Trois jours après une violente attaque à l’arme blanche en plein centre de Pau, le principal suspect a été interpellé hier mardi 17 juin à Nîmes, à plusieurs centaines de kilomètres du lieu des faits. L’homme, désormais en garde à vue pour tentative d’assassinat, est soupçonné d’avoir poignardé à plusieurs reprises un réfugié politique laotien samedi 14 juin, en pleine journée, sur le boulevard des Pyrénées. La victime, âgée d’une trentaine d’années, avait été transportée en urgence absolue à l’hôpital avec de graves blessures au cou et au torse. Son pronostic vital, un temps engagé, a été levé dans la soirée. Identifié comme Joseph Akaravong, il est connu pour son engagement militant contre le régime laotien, qu’il a fui en 2018 avant d’obtenir le statut de réfugié politique en France en 2022.
Une enquête encore ouverte sur les motivations
Selon le parquet de Pau, les enquêteurs ont retracé le parcours du suspect, de son lieu d’hébergement à Pau jusqu’à sa fuite à Nîmes.
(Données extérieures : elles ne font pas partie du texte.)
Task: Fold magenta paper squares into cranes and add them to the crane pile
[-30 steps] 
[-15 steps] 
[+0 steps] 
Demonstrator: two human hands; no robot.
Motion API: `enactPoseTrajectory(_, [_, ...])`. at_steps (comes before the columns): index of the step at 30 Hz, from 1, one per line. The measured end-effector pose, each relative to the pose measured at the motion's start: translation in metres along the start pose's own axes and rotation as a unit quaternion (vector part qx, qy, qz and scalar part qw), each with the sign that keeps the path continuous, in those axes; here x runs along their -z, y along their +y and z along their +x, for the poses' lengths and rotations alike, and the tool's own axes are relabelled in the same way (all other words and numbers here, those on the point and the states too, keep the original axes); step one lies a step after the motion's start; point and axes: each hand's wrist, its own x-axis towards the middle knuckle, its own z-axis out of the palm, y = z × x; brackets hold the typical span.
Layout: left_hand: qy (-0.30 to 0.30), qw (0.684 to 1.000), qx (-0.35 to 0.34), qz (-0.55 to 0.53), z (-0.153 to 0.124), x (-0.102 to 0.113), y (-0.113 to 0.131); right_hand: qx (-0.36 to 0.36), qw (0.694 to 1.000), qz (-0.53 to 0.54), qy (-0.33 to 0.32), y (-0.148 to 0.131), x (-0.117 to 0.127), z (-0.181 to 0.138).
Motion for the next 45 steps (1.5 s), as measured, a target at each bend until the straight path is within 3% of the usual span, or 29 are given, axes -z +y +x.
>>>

Trois autres personnes ont également été placées en garde à vue, leur éventuelle implication restant à éclaircir. Pour l’heure, les autorités ne confirment aucun lien entre l’agression et le passé politique de la victime, bien que cette hypothèse soit soulevée par la Fondation Manushya, une ONG de défense des droits humains en Asie. L’organisation, qui milite pour la protection des dissidents en exil, évoque une possible attaque ciblée liée à l’activisme de Joseph Akaravong. Elle appelle la France à garantir sa sécurité et à faire toute la lumière sur cette affaire. En attendant, l’enquête se poursuit pour déterminer les motivations réelles de cette tentative d’assassinat qui, au-delà de la violence des faits, soulève désormais des questions diplomatiques et politiques.